WHAT IS NEEDED: Where a line of the data below has the string "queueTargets", copy that line.

Stored records
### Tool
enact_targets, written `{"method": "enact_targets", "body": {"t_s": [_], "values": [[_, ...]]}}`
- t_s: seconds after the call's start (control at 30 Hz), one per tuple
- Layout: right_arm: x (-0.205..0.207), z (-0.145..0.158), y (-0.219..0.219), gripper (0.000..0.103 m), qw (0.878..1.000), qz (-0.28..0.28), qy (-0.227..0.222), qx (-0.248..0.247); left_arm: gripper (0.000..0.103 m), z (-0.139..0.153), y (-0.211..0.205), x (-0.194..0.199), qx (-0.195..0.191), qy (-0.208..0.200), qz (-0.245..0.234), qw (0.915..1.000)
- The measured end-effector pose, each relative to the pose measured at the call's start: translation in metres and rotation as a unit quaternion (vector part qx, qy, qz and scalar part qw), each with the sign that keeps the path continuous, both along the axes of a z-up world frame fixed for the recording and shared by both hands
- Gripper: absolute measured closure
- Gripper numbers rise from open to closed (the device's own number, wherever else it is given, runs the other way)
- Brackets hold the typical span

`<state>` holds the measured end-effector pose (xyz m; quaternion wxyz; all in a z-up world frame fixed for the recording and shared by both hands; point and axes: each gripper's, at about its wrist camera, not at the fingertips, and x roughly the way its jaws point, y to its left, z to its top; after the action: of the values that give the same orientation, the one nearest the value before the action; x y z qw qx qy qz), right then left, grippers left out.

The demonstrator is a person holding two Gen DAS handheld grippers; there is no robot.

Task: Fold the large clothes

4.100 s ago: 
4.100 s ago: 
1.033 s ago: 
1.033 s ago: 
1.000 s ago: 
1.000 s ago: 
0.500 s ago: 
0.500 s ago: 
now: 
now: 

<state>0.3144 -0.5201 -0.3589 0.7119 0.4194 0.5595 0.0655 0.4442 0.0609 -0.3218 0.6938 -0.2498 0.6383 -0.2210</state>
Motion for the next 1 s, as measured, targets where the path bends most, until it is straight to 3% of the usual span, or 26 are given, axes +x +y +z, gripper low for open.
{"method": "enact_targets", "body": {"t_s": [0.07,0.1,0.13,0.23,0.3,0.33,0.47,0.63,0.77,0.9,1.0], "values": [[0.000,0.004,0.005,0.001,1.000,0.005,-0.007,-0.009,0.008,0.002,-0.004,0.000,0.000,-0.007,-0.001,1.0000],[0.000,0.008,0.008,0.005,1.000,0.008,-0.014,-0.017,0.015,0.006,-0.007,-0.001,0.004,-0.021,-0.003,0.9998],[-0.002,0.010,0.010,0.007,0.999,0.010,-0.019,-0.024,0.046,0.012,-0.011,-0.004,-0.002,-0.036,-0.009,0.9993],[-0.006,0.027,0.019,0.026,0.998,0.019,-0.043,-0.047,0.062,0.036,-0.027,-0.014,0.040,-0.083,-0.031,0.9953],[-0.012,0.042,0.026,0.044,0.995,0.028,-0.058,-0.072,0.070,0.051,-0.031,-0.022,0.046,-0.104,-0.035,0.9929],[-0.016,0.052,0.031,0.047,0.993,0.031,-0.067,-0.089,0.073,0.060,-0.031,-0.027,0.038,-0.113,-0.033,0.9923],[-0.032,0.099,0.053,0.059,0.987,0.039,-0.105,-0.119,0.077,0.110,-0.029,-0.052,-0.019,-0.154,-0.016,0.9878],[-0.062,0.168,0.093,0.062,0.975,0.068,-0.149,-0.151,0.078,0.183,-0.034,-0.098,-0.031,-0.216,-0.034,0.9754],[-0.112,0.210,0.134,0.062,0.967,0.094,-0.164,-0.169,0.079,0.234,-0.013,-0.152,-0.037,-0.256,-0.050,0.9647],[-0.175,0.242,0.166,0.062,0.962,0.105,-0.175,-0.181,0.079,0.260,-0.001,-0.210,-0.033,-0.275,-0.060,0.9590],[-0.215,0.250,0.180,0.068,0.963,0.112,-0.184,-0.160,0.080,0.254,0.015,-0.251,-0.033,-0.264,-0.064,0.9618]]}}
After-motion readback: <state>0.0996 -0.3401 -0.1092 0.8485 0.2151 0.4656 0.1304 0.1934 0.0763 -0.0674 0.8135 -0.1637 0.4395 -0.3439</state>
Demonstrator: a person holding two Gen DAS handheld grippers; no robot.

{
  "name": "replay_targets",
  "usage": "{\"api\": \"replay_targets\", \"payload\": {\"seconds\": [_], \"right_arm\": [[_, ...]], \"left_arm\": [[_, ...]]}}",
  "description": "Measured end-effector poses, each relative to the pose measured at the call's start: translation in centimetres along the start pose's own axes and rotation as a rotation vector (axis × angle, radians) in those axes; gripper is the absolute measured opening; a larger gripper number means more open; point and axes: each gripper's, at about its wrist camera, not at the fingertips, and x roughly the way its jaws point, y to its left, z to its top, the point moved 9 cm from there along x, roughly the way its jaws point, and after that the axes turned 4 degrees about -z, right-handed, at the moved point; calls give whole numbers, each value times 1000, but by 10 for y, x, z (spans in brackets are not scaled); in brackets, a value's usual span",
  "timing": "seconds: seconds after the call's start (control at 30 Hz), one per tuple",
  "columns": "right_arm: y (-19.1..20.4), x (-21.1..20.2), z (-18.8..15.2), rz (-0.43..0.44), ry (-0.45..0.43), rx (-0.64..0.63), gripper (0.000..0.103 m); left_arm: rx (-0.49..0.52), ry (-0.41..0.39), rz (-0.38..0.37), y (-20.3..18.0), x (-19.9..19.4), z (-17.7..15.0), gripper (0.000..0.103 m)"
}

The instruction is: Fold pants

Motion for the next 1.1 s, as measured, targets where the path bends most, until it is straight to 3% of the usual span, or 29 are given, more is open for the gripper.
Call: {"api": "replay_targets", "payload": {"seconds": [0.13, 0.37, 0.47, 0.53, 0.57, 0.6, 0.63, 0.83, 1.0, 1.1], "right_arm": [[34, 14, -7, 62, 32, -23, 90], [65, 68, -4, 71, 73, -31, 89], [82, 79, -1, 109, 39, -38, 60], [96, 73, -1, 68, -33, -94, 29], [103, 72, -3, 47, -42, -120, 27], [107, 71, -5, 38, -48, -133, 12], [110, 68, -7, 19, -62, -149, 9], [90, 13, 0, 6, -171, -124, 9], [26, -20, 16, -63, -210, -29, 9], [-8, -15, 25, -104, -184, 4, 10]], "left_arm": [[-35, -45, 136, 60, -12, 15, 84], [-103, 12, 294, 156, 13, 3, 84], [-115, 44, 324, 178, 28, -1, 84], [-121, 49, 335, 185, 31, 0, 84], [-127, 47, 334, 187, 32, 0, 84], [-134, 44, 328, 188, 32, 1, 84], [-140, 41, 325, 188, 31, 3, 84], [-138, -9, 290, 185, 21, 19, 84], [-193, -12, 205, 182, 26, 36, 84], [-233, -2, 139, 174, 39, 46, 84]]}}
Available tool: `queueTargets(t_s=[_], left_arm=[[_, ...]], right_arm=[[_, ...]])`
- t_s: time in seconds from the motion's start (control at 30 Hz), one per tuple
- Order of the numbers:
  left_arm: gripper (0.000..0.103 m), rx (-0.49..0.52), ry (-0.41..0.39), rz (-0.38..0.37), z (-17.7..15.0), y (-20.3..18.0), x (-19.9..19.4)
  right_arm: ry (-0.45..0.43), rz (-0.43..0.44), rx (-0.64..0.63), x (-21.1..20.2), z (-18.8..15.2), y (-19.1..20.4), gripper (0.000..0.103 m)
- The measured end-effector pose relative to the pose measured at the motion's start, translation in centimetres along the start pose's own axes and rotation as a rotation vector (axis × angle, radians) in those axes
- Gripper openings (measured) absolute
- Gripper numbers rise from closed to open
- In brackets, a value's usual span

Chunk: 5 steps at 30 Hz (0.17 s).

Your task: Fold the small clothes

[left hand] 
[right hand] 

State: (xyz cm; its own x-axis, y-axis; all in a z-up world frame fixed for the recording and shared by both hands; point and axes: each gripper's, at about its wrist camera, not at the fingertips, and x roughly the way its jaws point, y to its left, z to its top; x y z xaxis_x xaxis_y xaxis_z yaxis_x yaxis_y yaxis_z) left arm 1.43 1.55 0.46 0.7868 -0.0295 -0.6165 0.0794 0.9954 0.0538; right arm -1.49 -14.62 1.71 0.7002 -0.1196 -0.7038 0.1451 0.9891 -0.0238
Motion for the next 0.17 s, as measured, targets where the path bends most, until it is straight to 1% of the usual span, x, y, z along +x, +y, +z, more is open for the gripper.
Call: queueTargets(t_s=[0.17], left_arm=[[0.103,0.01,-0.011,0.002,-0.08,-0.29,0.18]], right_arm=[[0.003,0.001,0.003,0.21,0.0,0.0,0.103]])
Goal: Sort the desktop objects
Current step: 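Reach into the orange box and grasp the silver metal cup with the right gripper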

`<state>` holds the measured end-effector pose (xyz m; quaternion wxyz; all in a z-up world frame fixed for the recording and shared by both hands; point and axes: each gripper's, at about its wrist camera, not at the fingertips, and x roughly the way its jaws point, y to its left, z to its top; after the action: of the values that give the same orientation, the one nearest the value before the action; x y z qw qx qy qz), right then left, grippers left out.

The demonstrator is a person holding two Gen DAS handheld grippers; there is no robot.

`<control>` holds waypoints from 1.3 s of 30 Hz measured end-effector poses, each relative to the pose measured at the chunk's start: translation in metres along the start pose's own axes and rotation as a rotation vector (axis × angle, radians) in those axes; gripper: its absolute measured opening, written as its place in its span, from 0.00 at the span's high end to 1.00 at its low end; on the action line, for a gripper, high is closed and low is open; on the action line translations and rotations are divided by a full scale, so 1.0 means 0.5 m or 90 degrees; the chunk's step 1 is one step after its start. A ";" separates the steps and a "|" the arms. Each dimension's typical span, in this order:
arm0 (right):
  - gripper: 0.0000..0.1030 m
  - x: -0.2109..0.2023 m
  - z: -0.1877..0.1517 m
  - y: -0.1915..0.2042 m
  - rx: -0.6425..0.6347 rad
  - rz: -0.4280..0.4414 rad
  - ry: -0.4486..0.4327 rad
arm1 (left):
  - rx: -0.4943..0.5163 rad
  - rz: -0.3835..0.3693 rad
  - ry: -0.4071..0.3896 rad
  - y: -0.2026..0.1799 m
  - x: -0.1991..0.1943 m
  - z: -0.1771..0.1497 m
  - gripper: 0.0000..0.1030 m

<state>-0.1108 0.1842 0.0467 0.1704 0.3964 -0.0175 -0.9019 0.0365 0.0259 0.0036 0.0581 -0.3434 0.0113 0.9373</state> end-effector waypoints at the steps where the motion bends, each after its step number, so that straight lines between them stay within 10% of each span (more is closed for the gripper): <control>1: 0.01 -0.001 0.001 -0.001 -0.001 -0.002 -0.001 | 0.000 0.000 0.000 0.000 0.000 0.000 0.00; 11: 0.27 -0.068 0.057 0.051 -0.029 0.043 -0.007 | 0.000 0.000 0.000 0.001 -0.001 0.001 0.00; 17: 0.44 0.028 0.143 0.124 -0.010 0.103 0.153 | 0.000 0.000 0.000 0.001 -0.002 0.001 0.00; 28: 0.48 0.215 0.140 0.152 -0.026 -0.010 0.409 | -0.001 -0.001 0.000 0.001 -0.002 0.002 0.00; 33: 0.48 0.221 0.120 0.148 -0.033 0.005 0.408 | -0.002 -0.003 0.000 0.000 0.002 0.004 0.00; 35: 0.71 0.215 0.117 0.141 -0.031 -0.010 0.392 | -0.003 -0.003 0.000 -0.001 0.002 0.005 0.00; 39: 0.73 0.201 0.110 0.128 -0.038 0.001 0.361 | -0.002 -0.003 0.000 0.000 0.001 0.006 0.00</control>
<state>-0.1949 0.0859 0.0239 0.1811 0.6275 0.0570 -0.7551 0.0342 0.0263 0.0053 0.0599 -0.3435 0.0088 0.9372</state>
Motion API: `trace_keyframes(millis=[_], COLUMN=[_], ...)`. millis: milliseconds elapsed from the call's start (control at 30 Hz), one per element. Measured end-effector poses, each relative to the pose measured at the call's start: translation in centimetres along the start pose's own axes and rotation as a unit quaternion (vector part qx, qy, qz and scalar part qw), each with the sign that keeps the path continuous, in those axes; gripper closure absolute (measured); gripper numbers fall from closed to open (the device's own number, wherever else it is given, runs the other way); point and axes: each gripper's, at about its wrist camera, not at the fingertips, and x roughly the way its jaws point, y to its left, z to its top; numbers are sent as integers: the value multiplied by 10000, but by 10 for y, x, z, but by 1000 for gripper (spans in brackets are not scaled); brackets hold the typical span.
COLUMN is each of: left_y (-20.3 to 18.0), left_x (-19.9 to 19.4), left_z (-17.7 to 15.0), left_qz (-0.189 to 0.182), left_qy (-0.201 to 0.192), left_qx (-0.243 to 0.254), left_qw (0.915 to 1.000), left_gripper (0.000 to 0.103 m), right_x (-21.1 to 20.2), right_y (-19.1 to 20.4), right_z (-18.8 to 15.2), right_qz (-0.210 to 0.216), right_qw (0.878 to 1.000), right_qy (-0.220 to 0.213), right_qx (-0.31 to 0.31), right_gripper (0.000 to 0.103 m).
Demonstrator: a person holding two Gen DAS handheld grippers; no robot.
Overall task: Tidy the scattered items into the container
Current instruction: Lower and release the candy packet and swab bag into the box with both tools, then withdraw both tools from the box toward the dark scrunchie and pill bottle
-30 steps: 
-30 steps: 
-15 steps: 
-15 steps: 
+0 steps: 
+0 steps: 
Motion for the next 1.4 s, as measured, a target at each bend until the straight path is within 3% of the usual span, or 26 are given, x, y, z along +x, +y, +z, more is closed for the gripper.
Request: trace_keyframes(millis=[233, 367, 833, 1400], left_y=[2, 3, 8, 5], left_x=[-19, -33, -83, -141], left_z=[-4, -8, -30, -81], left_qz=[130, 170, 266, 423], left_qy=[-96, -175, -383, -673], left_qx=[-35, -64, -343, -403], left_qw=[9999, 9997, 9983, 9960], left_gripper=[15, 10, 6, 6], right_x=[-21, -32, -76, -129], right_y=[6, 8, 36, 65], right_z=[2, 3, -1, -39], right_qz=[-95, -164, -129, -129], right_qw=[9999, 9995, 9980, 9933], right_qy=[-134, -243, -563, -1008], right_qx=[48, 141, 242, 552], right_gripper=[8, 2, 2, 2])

EXERCISE RESPONSE:
Available tool: `queueTargets(t_s=[_], left_arm=[[_, ...]], right_arm=[[_, ...]])`
Call: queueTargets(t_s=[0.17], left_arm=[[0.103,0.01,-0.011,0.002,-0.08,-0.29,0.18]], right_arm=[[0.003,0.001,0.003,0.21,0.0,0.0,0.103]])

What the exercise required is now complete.